● INFORMATION SUPPLIED
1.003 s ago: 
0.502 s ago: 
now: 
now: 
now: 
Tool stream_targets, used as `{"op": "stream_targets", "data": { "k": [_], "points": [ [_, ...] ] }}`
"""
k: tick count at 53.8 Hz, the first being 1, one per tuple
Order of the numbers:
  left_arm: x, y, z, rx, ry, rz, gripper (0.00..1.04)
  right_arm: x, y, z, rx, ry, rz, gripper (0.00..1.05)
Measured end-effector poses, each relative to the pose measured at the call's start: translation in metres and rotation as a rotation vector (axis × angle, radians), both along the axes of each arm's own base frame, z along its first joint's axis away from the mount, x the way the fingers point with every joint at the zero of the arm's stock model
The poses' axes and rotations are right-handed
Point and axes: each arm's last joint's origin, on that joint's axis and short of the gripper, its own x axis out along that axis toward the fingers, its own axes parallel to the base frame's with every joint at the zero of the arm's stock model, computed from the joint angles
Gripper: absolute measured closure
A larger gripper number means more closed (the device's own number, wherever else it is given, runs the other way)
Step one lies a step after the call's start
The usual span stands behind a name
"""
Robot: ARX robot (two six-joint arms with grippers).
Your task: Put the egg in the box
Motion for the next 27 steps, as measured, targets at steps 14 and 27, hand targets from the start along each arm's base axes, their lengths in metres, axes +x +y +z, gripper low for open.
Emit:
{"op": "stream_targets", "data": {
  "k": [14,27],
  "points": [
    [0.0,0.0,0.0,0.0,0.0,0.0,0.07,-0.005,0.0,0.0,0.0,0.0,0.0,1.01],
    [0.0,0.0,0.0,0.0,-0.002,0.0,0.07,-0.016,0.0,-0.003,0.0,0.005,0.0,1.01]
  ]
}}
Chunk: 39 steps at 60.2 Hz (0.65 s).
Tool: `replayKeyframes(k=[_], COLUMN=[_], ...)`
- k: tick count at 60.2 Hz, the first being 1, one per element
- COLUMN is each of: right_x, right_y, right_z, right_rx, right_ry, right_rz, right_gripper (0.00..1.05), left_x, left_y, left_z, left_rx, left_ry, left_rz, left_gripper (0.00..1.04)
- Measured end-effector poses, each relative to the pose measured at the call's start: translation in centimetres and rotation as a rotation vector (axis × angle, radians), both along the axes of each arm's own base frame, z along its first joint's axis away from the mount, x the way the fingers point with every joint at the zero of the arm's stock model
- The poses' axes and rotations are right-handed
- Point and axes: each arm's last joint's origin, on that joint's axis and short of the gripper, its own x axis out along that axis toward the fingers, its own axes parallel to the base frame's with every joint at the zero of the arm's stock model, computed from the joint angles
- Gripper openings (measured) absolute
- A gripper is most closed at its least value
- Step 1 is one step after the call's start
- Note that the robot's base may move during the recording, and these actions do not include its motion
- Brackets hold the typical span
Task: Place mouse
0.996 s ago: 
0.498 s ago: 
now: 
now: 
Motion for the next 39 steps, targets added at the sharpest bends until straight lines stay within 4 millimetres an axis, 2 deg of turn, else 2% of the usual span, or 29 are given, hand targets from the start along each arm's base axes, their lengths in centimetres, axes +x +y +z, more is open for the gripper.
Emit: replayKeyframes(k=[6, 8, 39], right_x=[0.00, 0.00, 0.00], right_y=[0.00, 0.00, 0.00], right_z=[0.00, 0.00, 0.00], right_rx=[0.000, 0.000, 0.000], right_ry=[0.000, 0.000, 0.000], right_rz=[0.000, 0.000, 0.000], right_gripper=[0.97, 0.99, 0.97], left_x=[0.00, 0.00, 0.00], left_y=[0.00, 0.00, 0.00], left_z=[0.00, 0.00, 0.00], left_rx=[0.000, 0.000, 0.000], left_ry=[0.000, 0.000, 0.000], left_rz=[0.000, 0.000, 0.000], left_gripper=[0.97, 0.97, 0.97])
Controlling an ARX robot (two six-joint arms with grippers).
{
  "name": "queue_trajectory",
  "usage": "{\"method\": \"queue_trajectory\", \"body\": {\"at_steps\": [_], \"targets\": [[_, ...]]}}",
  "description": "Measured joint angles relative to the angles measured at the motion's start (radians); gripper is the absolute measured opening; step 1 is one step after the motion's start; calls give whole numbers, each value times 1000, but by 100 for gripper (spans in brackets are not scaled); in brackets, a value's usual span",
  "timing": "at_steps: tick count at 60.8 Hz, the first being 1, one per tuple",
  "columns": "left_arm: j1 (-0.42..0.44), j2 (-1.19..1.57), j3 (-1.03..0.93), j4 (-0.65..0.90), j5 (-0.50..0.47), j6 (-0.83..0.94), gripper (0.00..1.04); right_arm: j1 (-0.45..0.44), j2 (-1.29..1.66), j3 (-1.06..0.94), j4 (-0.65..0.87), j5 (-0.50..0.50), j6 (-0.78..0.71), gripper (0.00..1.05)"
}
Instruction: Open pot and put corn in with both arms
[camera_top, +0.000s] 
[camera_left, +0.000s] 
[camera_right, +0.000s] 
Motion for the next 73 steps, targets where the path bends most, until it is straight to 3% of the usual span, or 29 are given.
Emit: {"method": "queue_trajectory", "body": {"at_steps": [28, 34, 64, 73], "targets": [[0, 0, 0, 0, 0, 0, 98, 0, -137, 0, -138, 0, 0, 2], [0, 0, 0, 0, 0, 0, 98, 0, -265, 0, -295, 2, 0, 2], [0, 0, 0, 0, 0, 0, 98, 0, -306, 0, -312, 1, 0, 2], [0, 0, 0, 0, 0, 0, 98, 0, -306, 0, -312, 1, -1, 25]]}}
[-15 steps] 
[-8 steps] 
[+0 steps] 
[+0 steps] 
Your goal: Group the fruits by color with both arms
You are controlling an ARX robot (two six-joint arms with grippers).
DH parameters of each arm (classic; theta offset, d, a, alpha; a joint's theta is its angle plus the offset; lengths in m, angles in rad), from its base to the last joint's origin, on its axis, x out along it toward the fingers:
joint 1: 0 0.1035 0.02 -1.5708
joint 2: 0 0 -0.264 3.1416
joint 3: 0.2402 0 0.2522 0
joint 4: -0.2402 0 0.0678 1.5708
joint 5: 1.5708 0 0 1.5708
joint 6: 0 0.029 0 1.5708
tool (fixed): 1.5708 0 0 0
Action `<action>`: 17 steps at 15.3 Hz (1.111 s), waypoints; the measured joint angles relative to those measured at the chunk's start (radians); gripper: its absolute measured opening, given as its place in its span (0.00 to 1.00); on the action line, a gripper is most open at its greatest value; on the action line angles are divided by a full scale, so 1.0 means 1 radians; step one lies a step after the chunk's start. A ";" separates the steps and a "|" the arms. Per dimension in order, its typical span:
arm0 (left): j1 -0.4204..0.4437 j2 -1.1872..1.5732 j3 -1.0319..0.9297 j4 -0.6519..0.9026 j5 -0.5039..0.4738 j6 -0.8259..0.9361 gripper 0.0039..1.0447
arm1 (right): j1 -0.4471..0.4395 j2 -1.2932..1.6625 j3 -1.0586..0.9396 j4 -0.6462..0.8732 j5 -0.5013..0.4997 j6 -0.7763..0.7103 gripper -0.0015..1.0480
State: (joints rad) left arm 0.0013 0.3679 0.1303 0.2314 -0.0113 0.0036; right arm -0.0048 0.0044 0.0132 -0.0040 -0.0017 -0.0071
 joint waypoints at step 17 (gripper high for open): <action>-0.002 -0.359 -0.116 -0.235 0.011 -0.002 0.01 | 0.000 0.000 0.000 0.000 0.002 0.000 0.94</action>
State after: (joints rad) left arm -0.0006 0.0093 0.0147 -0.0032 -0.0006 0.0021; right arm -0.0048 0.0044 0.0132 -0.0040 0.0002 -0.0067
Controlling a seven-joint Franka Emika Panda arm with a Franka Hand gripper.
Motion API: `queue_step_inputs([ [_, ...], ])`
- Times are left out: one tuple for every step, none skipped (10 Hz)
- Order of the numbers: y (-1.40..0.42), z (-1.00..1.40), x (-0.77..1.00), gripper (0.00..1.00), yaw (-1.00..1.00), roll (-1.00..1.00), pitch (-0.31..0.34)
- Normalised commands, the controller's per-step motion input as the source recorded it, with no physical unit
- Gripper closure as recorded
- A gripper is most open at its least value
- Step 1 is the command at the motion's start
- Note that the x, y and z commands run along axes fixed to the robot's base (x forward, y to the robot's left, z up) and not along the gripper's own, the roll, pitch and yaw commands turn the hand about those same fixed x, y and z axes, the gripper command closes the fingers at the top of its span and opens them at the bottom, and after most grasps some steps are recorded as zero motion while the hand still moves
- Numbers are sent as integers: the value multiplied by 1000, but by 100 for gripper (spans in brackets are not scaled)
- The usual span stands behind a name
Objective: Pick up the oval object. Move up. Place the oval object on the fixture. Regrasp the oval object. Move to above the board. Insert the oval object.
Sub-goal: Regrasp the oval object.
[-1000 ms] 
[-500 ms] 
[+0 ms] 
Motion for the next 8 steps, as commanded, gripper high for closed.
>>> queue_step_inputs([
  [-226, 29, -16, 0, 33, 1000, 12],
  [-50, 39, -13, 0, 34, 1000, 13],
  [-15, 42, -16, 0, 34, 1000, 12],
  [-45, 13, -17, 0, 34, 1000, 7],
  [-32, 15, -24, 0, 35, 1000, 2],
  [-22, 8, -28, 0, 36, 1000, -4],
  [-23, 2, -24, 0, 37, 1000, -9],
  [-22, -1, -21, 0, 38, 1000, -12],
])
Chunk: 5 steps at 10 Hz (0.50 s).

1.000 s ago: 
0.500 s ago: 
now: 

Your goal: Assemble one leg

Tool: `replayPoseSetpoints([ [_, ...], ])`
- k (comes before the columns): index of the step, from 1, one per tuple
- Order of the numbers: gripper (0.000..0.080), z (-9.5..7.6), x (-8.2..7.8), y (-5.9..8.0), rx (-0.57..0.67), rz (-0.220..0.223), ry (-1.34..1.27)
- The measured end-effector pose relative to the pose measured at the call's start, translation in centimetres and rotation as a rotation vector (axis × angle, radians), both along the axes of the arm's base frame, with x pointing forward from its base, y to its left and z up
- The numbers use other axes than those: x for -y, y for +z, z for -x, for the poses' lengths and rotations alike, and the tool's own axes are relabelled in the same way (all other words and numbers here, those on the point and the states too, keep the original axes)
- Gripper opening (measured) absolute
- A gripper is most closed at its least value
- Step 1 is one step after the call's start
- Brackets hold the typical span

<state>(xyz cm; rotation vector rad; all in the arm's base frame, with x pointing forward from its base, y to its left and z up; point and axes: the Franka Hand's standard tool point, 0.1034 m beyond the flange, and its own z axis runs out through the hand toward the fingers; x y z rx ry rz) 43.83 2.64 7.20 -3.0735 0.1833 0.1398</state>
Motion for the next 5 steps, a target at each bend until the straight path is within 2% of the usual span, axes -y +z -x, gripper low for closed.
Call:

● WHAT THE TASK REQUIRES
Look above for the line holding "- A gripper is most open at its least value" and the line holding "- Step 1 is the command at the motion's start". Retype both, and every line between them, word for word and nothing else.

● RESULT OF THE EXERCISE
- A gripper is most open at its least value
- Step 1 is the command at the motion's start

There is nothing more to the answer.